WORK INSTRUCTION: Nothing but the lines from the one containing "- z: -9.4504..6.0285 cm" through the last line of the data below should be returned, each copied exactly.

[[ DATA SHOWN open ]]

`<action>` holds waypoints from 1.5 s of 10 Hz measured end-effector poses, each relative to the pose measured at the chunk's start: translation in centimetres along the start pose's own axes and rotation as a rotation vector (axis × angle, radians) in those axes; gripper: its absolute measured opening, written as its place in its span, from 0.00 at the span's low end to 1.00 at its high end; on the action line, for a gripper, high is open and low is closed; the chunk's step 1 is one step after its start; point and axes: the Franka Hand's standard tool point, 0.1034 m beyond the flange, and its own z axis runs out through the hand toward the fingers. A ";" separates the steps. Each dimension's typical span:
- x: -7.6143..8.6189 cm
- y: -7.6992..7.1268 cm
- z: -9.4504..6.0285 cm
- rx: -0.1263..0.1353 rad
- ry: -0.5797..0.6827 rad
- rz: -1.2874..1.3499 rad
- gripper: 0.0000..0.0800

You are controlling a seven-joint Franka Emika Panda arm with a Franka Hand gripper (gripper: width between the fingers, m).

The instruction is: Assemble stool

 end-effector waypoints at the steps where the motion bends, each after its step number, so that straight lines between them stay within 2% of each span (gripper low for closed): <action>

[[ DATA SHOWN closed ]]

ANSWER SPACE:
- z: -9.4504..6.0285 cm
- rx: -0.1263..0.1353 rad
- ry: -0.5797..0.6827 rad
- rz: -1.2874..1.3499 rad
- gripper: 0.0000..0.0800

You are controlling a seven-joint Franka Emika Panda arm with a Franka Hand gripper (gripper: width between the fingers, m).

The instruction is: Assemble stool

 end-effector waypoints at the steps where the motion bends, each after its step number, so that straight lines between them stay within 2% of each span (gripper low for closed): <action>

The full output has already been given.